▶ _WHAT YOU WILL DO_
Your answer must match the data word for word.
::: DATA SHOWN
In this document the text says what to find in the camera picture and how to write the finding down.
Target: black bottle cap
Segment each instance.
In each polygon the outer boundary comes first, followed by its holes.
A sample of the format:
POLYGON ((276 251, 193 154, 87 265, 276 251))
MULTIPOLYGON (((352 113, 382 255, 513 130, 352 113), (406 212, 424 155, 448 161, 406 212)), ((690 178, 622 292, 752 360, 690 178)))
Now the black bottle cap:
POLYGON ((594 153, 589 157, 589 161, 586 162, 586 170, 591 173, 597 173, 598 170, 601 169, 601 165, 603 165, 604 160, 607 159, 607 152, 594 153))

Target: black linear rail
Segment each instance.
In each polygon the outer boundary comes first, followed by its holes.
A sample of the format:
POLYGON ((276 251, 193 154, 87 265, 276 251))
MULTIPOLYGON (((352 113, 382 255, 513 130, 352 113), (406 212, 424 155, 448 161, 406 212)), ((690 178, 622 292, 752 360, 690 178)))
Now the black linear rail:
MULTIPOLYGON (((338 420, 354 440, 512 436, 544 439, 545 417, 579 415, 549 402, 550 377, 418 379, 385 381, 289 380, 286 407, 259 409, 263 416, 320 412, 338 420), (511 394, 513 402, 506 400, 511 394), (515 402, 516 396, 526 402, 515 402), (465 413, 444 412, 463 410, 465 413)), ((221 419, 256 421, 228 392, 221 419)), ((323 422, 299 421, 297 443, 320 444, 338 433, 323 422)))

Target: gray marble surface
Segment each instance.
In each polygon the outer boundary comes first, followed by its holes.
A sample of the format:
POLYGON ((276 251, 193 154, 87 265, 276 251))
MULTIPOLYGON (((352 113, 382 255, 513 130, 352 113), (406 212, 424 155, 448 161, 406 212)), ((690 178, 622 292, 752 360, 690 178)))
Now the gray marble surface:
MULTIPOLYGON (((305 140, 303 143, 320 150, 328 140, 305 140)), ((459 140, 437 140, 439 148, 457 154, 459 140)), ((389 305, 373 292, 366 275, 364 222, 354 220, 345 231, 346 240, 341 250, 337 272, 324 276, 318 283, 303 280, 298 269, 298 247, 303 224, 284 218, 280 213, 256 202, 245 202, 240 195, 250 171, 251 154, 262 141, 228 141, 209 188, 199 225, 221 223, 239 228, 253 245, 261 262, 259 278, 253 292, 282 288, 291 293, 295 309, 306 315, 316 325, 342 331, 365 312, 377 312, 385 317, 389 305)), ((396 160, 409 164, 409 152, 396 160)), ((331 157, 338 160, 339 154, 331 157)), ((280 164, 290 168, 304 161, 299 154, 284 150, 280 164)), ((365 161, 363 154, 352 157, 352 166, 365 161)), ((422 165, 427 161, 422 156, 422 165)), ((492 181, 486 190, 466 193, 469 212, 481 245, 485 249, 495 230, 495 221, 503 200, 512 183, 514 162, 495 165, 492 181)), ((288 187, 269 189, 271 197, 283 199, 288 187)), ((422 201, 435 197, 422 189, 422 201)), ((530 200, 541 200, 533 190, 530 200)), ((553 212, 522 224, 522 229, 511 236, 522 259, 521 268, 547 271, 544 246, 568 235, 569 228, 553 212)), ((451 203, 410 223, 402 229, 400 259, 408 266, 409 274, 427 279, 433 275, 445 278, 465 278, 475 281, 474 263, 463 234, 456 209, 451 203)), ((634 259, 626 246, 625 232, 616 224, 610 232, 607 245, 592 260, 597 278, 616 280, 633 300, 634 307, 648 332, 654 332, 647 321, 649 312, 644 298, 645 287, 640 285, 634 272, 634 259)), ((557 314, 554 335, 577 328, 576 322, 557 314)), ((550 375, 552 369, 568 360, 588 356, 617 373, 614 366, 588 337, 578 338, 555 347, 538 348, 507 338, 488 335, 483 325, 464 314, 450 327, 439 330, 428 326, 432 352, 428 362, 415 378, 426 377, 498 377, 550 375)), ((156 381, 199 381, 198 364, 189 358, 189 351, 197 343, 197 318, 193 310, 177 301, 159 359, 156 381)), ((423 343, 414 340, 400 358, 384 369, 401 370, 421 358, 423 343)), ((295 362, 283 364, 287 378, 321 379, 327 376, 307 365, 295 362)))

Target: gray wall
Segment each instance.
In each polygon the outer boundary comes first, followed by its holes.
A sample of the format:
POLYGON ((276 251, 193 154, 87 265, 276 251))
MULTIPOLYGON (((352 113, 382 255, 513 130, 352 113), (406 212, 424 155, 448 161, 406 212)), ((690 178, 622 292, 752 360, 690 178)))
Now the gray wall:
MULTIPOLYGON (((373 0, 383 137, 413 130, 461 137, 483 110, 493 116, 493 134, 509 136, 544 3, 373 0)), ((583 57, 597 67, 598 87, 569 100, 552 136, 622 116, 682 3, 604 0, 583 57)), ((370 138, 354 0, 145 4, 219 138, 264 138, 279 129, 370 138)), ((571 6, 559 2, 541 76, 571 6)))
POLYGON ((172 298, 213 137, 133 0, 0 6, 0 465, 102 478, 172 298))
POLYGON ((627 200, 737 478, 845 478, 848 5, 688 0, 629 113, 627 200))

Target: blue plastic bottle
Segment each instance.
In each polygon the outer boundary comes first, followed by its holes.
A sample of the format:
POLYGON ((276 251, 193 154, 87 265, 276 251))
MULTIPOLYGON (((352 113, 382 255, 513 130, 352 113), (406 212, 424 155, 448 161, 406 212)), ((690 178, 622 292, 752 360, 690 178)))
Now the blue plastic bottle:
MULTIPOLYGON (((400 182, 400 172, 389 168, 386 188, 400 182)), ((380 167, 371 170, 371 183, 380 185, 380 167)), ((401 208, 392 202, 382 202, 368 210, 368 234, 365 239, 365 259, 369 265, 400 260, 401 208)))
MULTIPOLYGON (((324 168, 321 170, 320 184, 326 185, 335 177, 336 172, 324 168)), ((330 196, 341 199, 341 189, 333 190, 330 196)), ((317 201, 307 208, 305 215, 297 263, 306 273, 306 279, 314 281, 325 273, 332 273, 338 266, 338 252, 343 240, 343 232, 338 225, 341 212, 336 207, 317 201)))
::::::
▶ _ANSWER TO THE EXERCISE_
In this document the text says what to find in the camera picture and how to write the finding down.
Target: black bottle cap
Segment each instance.
In each polygon the outer boundary comes first, followed by its holes.
A sample of the format:
POLYGON ((276 251, 193 154, 87 265, 276 251))
MULTIPOLYGON (((352 113, 382 255, 513 130, 352 113), (406 212, 424 155, 448 161, 406 212)), ((690 178, 622 292, 752 360, 690 178)))
Now the black bottle cap:
POLYGON ((594 153, 589 157, 589 161, 586 162, 586 170, 591 173, 597 173, 598 170, 601 169, 601 165, 603 165, 604 160, 607 159, 607 152, 594 153))

Target: black linear rail
Segment each instance.
In each polygon the outer boundary comes first, followed by its holes.
A sample of the format:
POLYGON ((276 251, 193 154, 87 265, 276 251))
MULTIPOLYGON (((352 113, 382 255, 513 130, 352 113), (406 212, 424 155, 448 161, 406 212)), ((690 178, 622 292, 752 360, 690 178)))
Now the black linear rail:
MULTIPOLYGON (((338 420, 354 440, 512 436, 544 439, 545 417, 579 415, 549 402, 550 377, 418 379, 385 381, 289 380, 286 407, 259 409, 263 416, 320 412, 338 420), (511 394, 513 402, 506 400, 511 394), (515 402, 516 396, 526 402, 515 402), (465 413, 444 412, 463 410, 465 413)), ((221 419, 256 421, 228 392, 221 419)), ((323 422, 299 421, 297 443, 320 444, 338 433, 323 422)))

Target: gray marble surface
Segment each instance.
In each polygon the outer boundary comes first, followed by its holes.
A sample of the format:
POLYGON ((276 251, 193 154, 87 265, 276 251))
MULTIPOLYGON (((352 113, 382 255, 513 130, 352 113), (406 212, 424 155, 448 161, 406 212)), ((690 178, 622 292, 752 360, 690 178)))
Now the gray marble surface:
MULTIPOLYGON (((305 140, 303 143, 320 150, 328 140, 305 140)), ((459 140, 437 140, 439 148, 457 154, 459 140)), ((389 305, 373 292, 366 275, 364 222, 354 220, 345 231, 346 240, 341 250, 337 272, 324 276, 318 283, 303 280, 298 269, 298 247, 303 224, 284 218, 280 213, 256 202, 245 202, 240 195, 250 171, 251 154, 262 141, 228 141, 209 188, 199 225, 221 223, 239 228, 253 245, 261 262, 259 278, 253 292, 282 288, 291 293, 295 309, 306 315, 316 325, 342 331, 365 312, 377 312, 385 317, 389 305)), ((396 160, 409 164, 409 152, 396 160)), ((331 157, 338 160, 339 154, 331 157)), ((280 164, 290 168, 304 161, 299 154, 284 150, 280 164)), ((365 161, 363 154, 352 157, 352 166, 365 161)), ((422 165, 427 161, 422 156, 422 165)), ((492 181, 486 190, 466 193, 469 212, 481 245, 485 249, 495 230, 495 221, 503 200, 512 183, 514 162, 495 165, 492 181)), ((288 187, 269 189, 271 197, 283 199, 288 187)), ((422 201, 435 197, 422 189, 422 201)), ((530 200, 541 200, 533 190, 530 200)), ((553 212, 522 224, 522 229, 511 236, 522 259, 521 268, 547 271, 544 246, 568 235, 569 228, 553 212)), ((451 203, 410 223, 402 229, 400 259, 408 266, 409 274, 427 279, 433 275, 445 278, 465 278, 475 281, 474 263, 463 234, 456 209, 451 203)), ((634 259, 626 246, 625 232, 616 224, 610 232, 607 245, 592 260, 597 278, 616 280, 633 300, 634 307, 648 332, 654 332, 647 321, 649 312, 644 298, 645 287, 640 285, 634 272, 634 259)), ((557 314, 554 335, 577 328, 576 322, 557 314)), ((550 375, 552 369, 568 360, 588 356, 617 373, 614 366, 588 337, 578 338, 555 347, 538 348, 507 338, 488 335, 483 325, 464 314, 450 327, 439 330, 428 326, 432 352, 428 362, 415 378, 426 377, 498 377, 550 375)), ((156 381, 199 381, 198 364, 189 358, 189 351, 197 343, 197 318, 193 310, 177 301, 159 359, 156 381)), ((423 343, 414 340, 400 358, 384 369, 401 370, 421 358, 423 343)), ((295 362, 283 364, 287 378, 321 379, 327 376, 307 365, 295 362)))

Target: gray wall
Segment each instance.
In each polygon the outer boundary comes first, followed by its holes.
A sample of the format:
POLYGON ((276 251, 193 154, 87 265, 276 251))
MULTIPOLYGON (((352 113, 382 255, 513 130, 352 113), (406 212, 424 155, 448 161, 406 212)), ((690 178, 622 292, 752 360, 690 178)))
Now the gray wall:
MULTIPOLYGON (((373 0, 383 137, 413 130, 461 137, 483 110, 493 116, 493 134, 509 136, 544 3, 373 0)), ((583 57, 597 67, 598 87, 569 100, 552 136, 622 116, 682 3, 604 0, 583 57)), ((370 138, 354 0, 145 4, 219 138, 264 138, 279 129, 370 138)), ((571 6, 559 2, 541 76, 571 6)))
POLYGON ((172 298, 213 137, 133 0, 0 6, 0 465, 102 478, 172 298))
POLYGON ((627 200, 737 478, 845 478, 848 5, 688 0, 629 113, 627 200))

Target: blue plastic bottle
Segment each instance.
In each polygon the outer boundary comes first, followed by its holes.
A sample of the format:
POLYGON ((276 251, 193 154, 87 265, 276 251))
MULTIPOLYGON (((352 113, 382 255, 513 130, 352 113), (406 212, 424 155, 448 161, 406 212)), ((690 178, 622 292, 752 360, 690 178)))
Now the blue plastic bottle:
MULTIPOLYGON (((400 182, 400 172, 389 168, 386 188, 400 182)), ((380 167, 371 170, 371 183, 380 185, 380 167)), ((401 208, 392 202, 382 202, 368 210, 368 234, 365 239, 365 259, 369 265, 400 260, 401 208)))
MULTIPOLYGON (((324 168, 321 170, 320 184, 326 185, 335 177, 336 172, 324 168)), ((330 196, 341 199, 341 189, 333 190, 330 196)), ((317 201, 307 208, 305 215, 297 263, 306 273, 306 279, 314 281, 325 273, 332 273, 338 266, 338 252, 343 240, 343 232, 338 225, 341 212, 336 207, 317 201)))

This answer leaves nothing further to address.